How to cope in industry projects with poor requirements engineering awareness?
In quite many projects and companies, there is too little or even ostensibly no requirements engineering performed. That is, of course, bad, but usually not as bad as it looks. If there was really no requirements engineering at all, no knowledge about the intended IT product and project scope, then nothing could be done, no projects goals achieved.
This seeming incongruity is explained by the fact that requirements engineering is often hidden and performed under other role names, and other project activities.
The long-term solution is of course to improve the project process and put requirements engineering into it properly. However, this may require quite a revolution, mental and organisational. A short-term improvement may be more pragmatically achieved by improving real requirements engineering, however it is done, under the guise of whatever names apply.
This tutorial teaches and gives practical exercise in how to do this.
1. Requirements engineering as part of practical project management
Since project managers are responsible for project resources and deadlines, they must of course be responsible for its scope as well. Therefore, they must often take care of all requirements engineering activities. How can this be improved without changing processes too much? There are many good RE practices hidden in PMI and PRINCE 2, for example.

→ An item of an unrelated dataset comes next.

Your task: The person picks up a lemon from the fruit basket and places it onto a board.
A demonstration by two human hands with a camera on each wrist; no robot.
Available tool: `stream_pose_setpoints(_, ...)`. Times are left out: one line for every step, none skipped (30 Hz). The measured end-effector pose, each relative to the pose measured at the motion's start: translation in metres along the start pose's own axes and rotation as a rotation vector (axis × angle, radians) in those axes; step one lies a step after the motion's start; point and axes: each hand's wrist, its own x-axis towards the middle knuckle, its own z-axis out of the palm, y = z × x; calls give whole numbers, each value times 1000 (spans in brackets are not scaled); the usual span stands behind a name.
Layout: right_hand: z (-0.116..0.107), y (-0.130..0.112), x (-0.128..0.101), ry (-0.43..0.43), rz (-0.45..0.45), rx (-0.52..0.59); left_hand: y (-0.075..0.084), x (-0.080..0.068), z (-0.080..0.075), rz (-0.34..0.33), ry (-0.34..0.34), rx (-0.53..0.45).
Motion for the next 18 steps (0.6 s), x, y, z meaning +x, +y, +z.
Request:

2. Requirements engineering in agile
Agile framework is very requirements-centred, and creates huge potential for extremely well-focused and disciplined development, but this fact is sometimes hidden behind the façade of little documentation, networking, self-organizing and funny terminology.
Agile can be made sharper still by more consciously following the best practices of “traditional” RE, and there is plenty of room in agile for great RE practices.
3. Requirements engineering in design and programming
Many great RE practices are already implemented in methods better known as programming practices such as DDD, BDD, FDD and TDD, and their full potential can be enhanced if we exploit their RE-related powers fully. But even without these methods, practical RE issues have always been, still are, and will always be solved by programmers, especially by great programmers, who seem to perform their RE-chores on the fly, on their way to great code. We’ll study how it works, and how it can work better still.
Then, of course, RE is to some extent done together with design modelling, and we’ll have a look at this option, too.
4. Requirements engineering in business analysis
Business analysis is an important part of RE, but I have seen many projects, where it seemed to replace complete RE altogether. In these cases, there was a huge yawning gap between business analysis and programming. We’ll try to bridge this gap.
5. Requirements engineering in testing
Testing and requirements engineering aresister (or brother) activities in many respects, but in this part of the tutorial we’ll focus on how test analysis and design are in essence very much requirements elicitation and analysis by other means. Seen this way, both RE and testing can be much improved, and projects can achieve much better results if they are aware of this. We’ll try to discover how.
6. Exploratory testing as ersatz requirements engineering
In many-a-project exploratory approach to testing has managed to find and help remove bugs that other test approaches have failed to identify. Apart from its other good practices, such as continuing test design during test execution, and still more apart from often hysterical and ideological (not to say “religious”) aspects of the popularity of exploratory testing, its real power is in being a very effective complement to, or even replacement for requirements elicitation and analysis, which could not have achieved the same.
Great results can be achieved if we learn how to put these two unwilling allies to co-operation.
7. Requirements management is in everything
Now it seems that the author of this tutorial has caught excessive proselyting fever, but it is actually true: even in most trivial, every-day misunderstandings and failures, the principles well known from RE are at work. We’ll study a number of communication, organizational, group dynamics and other psychological issues for the point of view of RE and discover, how it may help improve not only our IT projects, but virtually all projects, including daily lives.